再処理交渉の当事者の1人という意味では、遠藤哲也氏の「日米原子力協定(一九八八年)の成立経緯と今後の問題点(改訂版)」も、「設立経緯」に関しては資料性が高いと思います。ちなみに、こちらの参考資料にも「核拡散とプルトニウム」が挙げられています。こちらも無料で公開されています。

岩波 世界8月号 【座談会】日米関係を揺るがすプルトニウム――脱原発と核燃料再処理の国際政治をめぐって 吉田文彦 (カーネギー国際平和財団客員研究員)×鈴木達治郎 (長崎大学核兵器廃絶研究センター長)×猿田佐世 (新外交イニシアティブ事務局長)
2016/7 http://bit.ly/2eSJnT4

先ほどの「アメリカは日本の原子力政策をどうみているか」と被る部分もありますが、原発・プルトニウム問題に関する日米・国際関係という意味においてはこちらも参考になるかと思います。日米関係という意味では遠藤氏の論文にも意見が述べられていますが、こちらは少々飛躍的なニュアンスも見受けられます。この件に関しては前者のほうが全体的にバランスが取れている印象です。

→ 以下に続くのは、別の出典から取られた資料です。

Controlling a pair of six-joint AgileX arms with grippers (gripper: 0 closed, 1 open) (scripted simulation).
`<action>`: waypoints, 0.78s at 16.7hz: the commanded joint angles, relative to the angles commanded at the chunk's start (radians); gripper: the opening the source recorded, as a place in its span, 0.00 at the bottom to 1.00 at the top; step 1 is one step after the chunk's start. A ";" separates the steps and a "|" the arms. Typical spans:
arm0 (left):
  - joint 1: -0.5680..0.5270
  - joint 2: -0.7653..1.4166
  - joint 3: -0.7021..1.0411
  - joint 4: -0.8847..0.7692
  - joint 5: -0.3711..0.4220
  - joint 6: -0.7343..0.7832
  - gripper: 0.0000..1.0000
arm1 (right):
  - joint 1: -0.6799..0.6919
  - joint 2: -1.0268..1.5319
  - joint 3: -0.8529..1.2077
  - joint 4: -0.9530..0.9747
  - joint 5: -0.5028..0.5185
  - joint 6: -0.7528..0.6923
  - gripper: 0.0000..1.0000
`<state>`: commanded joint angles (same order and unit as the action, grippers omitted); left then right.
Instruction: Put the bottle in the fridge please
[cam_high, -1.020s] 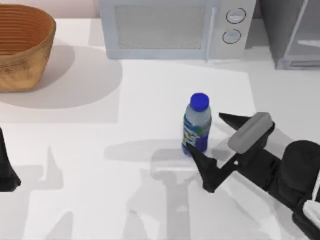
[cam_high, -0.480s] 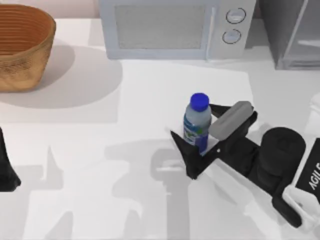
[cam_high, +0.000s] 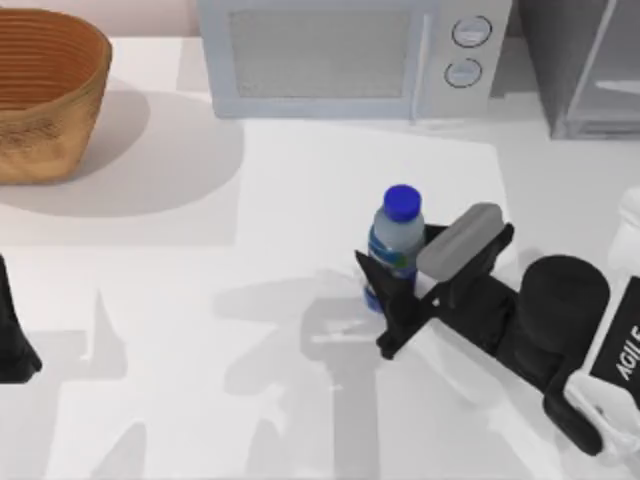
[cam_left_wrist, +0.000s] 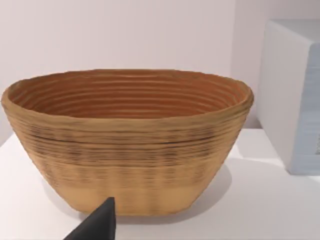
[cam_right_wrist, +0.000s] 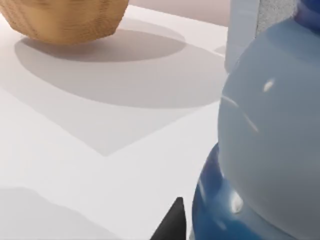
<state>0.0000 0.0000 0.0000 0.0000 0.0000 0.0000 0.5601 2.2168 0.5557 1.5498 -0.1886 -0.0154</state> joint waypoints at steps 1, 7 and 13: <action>0.000 0.000 0.000 0.000 0.000 0.000 1.00 | 0.000 0.000 0.000 0.000 0.000 0.000 0.33; 0.000 0.000 0.000 0.000 0.000 0.000 1.00 | 0.000 0.000 0.000 0.000 0.000 0.000 0.01; 0.000 0.000 0.000 0.000 0.000 0.000 1.00 | 0.000 0.000 0.000 0.000 0.000 0.000 0.01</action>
<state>0.0000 0.0000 0.0000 0.0000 0.0000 0.0000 0.5601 2.2168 0.5557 1.5498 -0.1886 -0.0154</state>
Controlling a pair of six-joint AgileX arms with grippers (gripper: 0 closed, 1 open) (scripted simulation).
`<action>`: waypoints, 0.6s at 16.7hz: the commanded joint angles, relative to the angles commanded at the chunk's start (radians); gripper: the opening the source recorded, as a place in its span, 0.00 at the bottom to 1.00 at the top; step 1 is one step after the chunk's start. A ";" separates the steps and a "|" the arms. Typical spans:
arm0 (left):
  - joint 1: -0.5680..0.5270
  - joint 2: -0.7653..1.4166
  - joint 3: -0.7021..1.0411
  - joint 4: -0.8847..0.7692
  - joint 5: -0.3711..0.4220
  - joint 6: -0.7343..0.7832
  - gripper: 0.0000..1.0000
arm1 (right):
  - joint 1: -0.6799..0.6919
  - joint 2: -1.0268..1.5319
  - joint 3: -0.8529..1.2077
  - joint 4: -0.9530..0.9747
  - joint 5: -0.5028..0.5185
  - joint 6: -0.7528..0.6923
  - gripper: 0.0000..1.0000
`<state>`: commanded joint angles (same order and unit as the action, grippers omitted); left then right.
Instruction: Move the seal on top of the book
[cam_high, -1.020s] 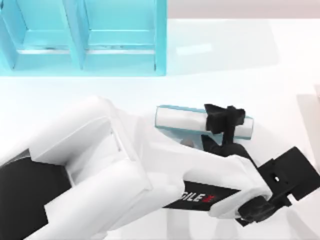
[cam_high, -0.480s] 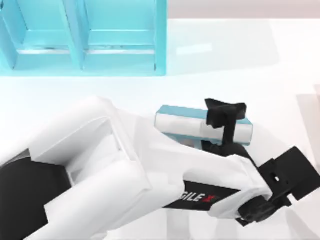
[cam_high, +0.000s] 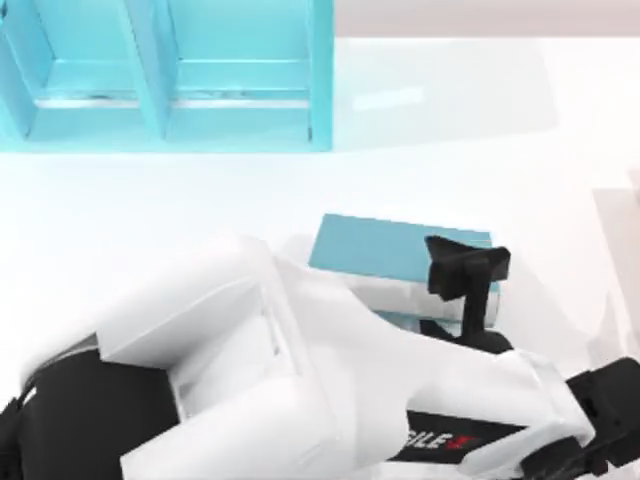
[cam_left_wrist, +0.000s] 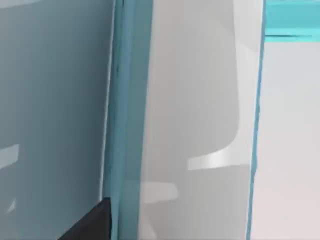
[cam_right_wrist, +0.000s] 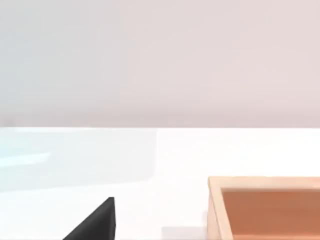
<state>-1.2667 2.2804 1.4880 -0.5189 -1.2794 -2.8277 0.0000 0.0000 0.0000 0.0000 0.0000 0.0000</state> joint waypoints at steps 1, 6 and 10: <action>-0.020 0.009 0.016 -0.078 0.002 -0.077 1.00 | 0.000 0.000 0.000 0.000 0.000 0.000 1.00; -0.130 0.052 0.097 -0.534 0.018 -0.499 1.00 | 0.000 0.000 0.000 0.000 0.000 0.000 1.00; -0.210 0.077 0.147 -0.863 0.033 -0.792 1.00 | 0.000 0.000 0.000 0.000 0.000 0.000 1.00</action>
<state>-1.4769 2.3571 1.6348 -1.3816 -1.2462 -3.6200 0.0000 0.0000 0.0000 0.0000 0.0000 0.0000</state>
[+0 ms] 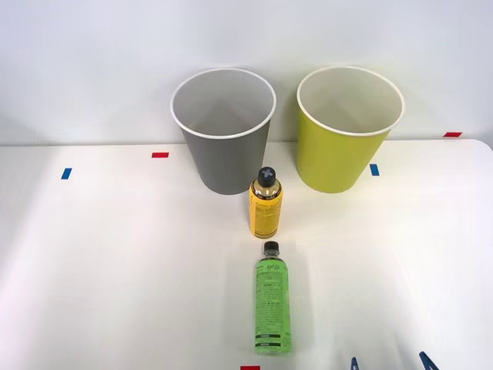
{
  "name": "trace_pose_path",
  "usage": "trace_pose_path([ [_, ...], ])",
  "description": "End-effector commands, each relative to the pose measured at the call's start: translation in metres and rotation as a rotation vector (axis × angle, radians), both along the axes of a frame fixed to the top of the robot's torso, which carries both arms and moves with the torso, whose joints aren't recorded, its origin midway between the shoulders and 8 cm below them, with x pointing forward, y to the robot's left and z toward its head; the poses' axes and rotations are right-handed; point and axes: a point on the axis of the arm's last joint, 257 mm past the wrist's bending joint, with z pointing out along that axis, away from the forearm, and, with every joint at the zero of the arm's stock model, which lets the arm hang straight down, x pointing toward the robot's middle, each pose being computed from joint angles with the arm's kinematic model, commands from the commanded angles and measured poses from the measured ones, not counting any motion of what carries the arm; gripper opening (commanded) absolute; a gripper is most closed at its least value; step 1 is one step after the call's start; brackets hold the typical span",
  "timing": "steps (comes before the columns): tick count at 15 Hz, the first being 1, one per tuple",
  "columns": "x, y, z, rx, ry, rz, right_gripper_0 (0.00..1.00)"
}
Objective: Put cans in the gray bin, plastic bottles in the light green bin
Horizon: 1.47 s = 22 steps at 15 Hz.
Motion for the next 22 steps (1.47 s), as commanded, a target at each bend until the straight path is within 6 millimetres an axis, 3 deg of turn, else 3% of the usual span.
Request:
trace_pose_path([
  [1,0.000,0.000,0.000,0.000,0.000,0.000,1.00],
  [13,0.000,0.000,0.000,0.000,0.000,0.000,1.00],
  [14,-0.001,-0.003,-0.016,-0.007,0.040,0.001,1.00],
  [16,-0.001,-0.003,-0.020,-0.006,0.047,0.007,1.00],
  [19,0.005,-0.004,-0.005,-0.023,0.013,0.023,1.00],
  [22,0.025,0.000,0.014,-0.032,0.024,0.048,1.00],
])
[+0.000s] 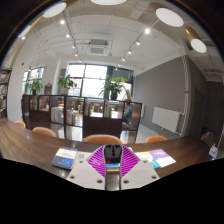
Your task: Unplug charger
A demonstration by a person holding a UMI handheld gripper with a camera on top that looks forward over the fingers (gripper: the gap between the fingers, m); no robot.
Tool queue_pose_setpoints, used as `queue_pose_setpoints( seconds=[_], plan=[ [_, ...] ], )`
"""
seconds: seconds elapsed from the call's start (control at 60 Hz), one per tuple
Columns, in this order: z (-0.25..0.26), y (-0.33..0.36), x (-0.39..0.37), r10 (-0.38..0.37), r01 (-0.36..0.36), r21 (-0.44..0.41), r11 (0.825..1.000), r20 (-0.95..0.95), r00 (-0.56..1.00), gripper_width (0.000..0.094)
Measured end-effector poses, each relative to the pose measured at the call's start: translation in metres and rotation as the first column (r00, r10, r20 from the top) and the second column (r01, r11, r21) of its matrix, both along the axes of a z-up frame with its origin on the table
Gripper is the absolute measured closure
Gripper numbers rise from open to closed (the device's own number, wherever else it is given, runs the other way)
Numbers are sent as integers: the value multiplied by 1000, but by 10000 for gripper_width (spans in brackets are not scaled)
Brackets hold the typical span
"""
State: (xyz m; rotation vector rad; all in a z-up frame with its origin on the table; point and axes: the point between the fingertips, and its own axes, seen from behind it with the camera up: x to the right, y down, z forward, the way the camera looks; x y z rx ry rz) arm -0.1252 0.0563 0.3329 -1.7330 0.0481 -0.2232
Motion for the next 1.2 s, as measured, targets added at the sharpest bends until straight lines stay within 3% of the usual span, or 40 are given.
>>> queue_pose_setpoints(
  seconds=[0.1,0.167,0.283,0.433,0.6,0.65,0.75,0.817,1.067,1.2],
  plan=[
    [-82,-10,55,-19,17,-147,989,-13,1000,762],
    [-150,-18,78,-23,15,-265,964,-28,999,756],
    [-237,-27,95,0,-26,-395,918,-66,998,746],
    [-298,-41,103,21,-60,-489,870,-85,996,730],
    [-332,-48,89,50,-118,-511,852,-146,988,675],
    [-330,-48,87,57,-125,-504,855,-147,987,623],
    [-322,-52,88,56,-115,-512,851,-130,990,325],
    [-299,-55,86,46,-108,-480,871,-138,989,231],
    [-150,-108,76,23,-62,-289,955,-136,990,125],
    [-95,-165,67,13,-44,-236,971,-131,991,129]
  ],
)
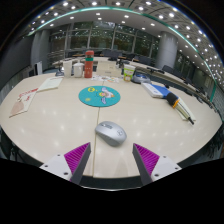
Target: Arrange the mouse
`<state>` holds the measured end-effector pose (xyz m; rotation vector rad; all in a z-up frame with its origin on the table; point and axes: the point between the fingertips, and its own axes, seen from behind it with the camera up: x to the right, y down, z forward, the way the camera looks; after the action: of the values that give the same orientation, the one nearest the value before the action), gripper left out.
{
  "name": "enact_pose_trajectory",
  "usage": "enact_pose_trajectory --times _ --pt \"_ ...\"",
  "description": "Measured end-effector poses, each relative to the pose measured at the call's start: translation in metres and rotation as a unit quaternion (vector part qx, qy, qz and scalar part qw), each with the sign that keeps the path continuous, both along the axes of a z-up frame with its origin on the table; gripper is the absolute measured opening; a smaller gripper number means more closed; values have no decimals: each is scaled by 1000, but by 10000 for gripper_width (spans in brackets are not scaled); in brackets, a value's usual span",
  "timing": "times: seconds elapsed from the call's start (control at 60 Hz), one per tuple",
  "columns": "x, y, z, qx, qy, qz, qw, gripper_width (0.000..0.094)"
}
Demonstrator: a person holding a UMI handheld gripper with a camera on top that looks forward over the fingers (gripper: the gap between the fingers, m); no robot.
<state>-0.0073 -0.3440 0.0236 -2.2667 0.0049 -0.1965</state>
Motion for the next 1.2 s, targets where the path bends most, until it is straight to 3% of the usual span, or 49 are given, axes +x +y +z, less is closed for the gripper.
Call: enact_pose_trajectory --times 0.183,0.483,0.55,0.633,0.867,0.983,1.2 --pt "25 45 -29 -15 20 -5 1000 855" --pt "32 99 -33 -7 44 15 999 818" --pt "32 108 -35 -5 52 19 998 729" --pt "27 115 -38 -1 64 31 998 493" --pt "25 114 -35 -7 49 23 999 387" --pt "16 120 -6 8 46 22 999 367" --pt "0 188 123 101 55 0 993 367"
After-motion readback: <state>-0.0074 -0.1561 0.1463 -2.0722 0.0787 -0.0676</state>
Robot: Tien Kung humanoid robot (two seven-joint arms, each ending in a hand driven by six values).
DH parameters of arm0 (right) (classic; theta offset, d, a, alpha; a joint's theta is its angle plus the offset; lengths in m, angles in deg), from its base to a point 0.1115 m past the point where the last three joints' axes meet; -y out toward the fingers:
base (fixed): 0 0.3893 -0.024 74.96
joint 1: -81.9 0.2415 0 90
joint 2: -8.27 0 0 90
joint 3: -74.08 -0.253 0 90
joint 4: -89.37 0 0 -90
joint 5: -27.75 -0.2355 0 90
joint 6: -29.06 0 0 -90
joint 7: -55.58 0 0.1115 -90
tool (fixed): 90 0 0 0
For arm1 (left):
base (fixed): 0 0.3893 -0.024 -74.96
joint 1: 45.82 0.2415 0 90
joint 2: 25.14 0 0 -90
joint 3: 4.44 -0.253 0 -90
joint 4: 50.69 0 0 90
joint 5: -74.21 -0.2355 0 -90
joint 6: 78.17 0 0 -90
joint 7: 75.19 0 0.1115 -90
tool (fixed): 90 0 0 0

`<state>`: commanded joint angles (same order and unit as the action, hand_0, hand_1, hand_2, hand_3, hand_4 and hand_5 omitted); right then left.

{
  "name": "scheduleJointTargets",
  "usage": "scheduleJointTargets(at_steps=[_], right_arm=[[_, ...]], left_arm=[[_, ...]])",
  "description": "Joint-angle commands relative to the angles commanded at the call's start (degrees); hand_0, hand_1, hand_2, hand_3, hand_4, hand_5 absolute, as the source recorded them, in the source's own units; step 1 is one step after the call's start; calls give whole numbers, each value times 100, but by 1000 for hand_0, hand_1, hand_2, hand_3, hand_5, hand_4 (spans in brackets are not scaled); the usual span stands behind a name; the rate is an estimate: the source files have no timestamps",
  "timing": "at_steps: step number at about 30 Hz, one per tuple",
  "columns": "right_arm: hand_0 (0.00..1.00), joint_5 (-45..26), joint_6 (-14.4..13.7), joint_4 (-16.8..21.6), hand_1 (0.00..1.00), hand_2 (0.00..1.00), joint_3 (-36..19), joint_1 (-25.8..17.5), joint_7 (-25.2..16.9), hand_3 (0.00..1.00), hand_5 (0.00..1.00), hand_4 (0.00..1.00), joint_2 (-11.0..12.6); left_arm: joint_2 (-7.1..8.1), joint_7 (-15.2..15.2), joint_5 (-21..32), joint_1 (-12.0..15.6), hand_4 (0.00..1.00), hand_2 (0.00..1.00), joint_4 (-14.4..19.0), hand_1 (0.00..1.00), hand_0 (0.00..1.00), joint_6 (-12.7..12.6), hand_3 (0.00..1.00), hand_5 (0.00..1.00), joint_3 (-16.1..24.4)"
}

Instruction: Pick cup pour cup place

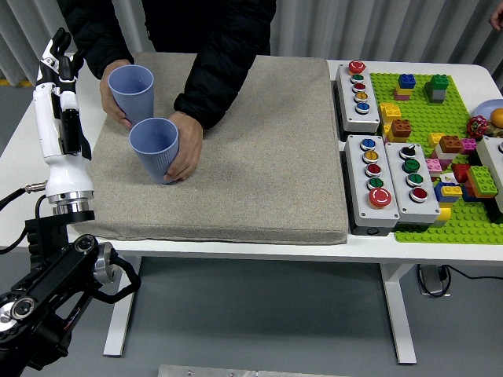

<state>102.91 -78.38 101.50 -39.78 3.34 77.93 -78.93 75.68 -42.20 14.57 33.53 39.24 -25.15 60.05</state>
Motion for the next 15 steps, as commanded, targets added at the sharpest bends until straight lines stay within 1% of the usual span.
scheduleJointTargets(at_steps=[3,6,15], right_arm=[[669,-46,6,-1,609,556,16,48,5,549,189,2,3],[669,-16,28,4,609,556,-6,39,29,549,189,2,-10],[669,-10,35,-4,609,556,14,34,9,549,191,2,3]], left_arm=[[9,-3,-8,-91,686,955,-3,859,878,0,922,998,-83],[3,-10,8,-104,686,955,-20,859,878,0,922,998,-159],[10,-9,1,-87,686,954,-2,859,878,0,922,998,-109]])
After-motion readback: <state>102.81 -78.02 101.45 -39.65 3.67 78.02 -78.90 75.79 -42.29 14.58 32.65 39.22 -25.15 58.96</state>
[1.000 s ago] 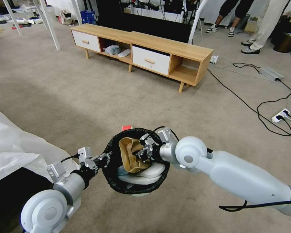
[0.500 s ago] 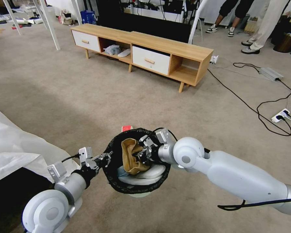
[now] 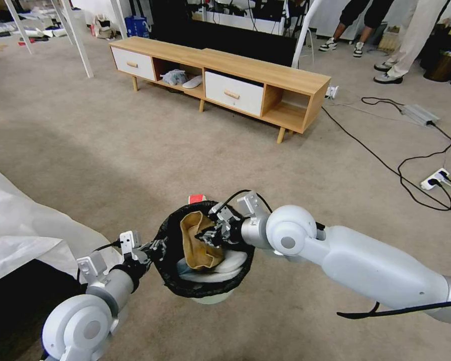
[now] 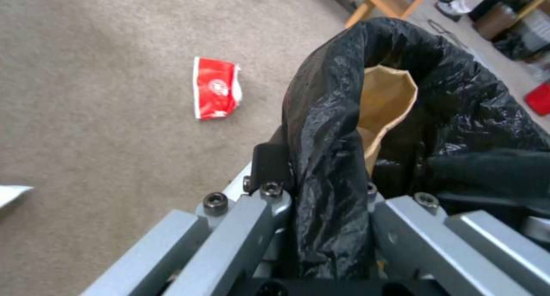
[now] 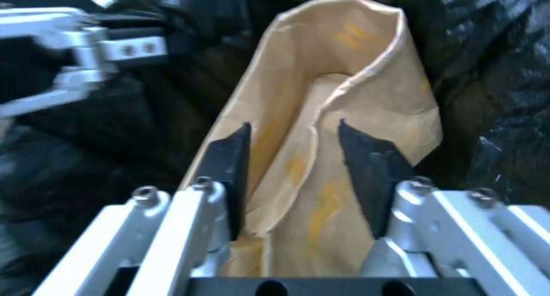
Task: Pick up the trash bin and place the garbage on the floor into it.
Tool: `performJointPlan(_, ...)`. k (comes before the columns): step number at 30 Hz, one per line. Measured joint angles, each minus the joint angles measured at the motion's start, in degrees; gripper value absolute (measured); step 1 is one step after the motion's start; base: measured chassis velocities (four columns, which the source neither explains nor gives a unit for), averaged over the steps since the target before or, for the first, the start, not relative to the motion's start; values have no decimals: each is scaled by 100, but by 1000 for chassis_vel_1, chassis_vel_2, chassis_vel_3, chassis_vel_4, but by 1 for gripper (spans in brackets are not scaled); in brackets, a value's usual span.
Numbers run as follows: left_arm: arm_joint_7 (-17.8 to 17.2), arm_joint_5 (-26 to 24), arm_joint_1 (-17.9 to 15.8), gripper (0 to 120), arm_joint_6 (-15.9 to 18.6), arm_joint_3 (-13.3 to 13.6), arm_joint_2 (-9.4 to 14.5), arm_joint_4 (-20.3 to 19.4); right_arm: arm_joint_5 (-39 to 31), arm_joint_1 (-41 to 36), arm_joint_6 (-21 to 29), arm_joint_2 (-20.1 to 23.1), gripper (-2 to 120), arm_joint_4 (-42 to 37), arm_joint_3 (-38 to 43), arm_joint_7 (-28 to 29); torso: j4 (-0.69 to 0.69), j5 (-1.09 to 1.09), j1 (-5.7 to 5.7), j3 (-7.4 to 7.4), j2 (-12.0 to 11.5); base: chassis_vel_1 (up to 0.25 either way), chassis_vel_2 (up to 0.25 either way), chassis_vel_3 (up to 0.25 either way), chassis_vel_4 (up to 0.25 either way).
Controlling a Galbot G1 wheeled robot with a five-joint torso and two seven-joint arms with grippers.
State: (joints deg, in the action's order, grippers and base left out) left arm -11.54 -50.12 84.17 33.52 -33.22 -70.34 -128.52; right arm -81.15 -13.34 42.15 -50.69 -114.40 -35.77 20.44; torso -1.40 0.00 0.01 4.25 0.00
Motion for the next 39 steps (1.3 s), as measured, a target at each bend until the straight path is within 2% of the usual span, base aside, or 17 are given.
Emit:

「世界」は定価が918円ですが、こちらは図書館に行けばたいていの場合は置いてあるので無料ですね。コピー代で50円くらいでしょうか。

‖有効な投資によって得られる知識が自分の身を守る唯一の手段

最後にお会計になりますが、最初の「アメリカは日本の原子力政策をどうみているか」は562円。こちらはまだ発売されたばかりなので、中古でも値段は変わらないと思います。「原子力の社会史」、「核拡散とプルトニウムが」それぞれ200円。「世界」のコピー代が50円。そのほかの資料はすべて無料。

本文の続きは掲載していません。